Requirement = Nothing but the lines below from the first through the one with "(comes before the" should appear, printed exactly; please leave pictures out.

Data excerpt =

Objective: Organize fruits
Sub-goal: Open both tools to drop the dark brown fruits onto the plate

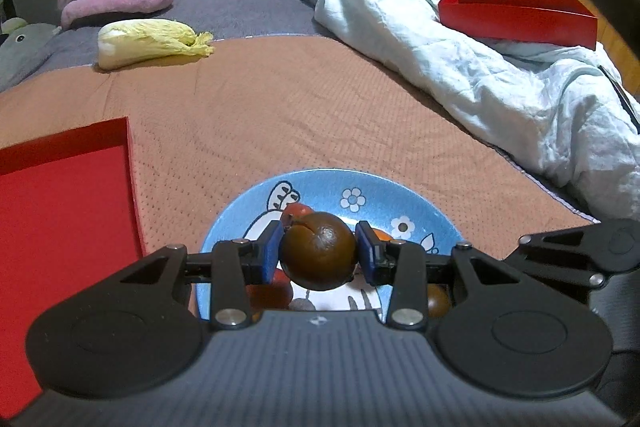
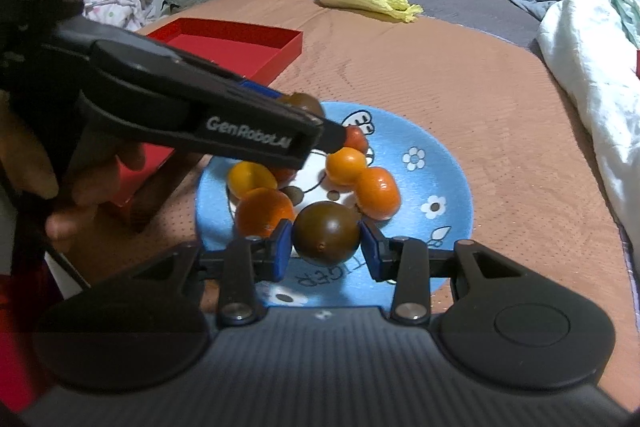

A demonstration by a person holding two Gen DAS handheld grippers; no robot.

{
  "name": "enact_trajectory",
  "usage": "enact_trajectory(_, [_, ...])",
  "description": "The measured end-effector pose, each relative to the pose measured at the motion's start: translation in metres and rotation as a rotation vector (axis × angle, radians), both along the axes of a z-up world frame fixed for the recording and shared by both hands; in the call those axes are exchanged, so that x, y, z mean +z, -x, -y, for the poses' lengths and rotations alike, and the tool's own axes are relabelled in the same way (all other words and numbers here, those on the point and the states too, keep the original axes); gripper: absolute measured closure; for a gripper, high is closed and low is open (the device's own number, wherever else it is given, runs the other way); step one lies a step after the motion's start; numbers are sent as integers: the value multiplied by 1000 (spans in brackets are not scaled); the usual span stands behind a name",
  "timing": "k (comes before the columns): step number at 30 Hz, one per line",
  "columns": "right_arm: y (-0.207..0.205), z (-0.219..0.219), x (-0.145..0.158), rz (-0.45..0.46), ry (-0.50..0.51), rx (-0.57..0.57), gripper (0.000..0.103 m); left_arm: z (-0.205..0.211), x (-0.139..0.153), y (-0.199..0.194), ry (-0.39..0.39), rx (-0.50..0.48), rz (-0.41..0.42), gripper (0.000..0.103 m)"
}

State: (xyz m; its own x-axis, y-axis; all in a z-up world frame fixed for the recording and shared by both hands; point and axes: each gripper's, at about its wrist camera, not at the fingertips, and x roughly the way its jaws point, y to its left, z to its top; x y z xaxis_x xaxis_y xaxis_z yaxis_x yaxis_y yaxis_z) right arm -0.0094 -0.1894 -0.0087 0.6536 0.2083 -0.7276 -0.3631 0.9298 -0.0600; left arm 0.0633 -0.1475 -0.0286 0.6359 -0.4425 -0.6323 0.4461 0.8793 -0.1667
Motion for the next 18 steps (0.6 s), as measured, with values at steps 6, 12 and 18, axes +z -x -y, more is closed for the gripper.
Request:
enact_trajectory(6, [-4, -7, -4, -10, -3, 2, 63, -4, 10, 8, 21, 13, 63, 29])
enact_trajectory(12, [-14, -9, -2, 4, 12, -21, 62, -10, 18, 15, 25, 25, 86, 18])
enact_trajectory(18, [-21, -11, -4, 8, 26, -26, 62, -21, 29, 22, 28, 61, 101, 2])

Task response =
Objective: Organize fruits
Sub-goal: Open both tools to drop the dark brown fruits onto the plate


A demonstration by a person holding two Gen DAS handheld grippers; no robot.

{
  "name": "enact_trajectory",
  "usage": "enact_trajectory(_, [_, ...])",
  "description": "The measured end-effector pose, each relative to the pose measured at the motion's start: translation in metres and rotation as a rotation vector (axis × angle, radians), both along the axes of a z-up world frame fixed for the recording and shared by both hands; in the call those axes are exchanged, so that x, y, z mean +z, -x, -y, for the poses' lengths and rotations alike, and the tool's own axes are relabelled in the same way (all other words and numbers here, those on the point and the states too, keep the original axes); gripper: absolute measured closure; for a gripper, high is closed and low is open (the device's own number, wherever else it is given, runs the other way); step one lies a step after the motion's start; numbers are sent as integers: the value multiplied by 1000 (spans in brackets are not scaled); the usual span stands behind a name",
  "timing": "k (comes before the columns): step number at 30 Hz, one per line",

Nothing else is part of this answer.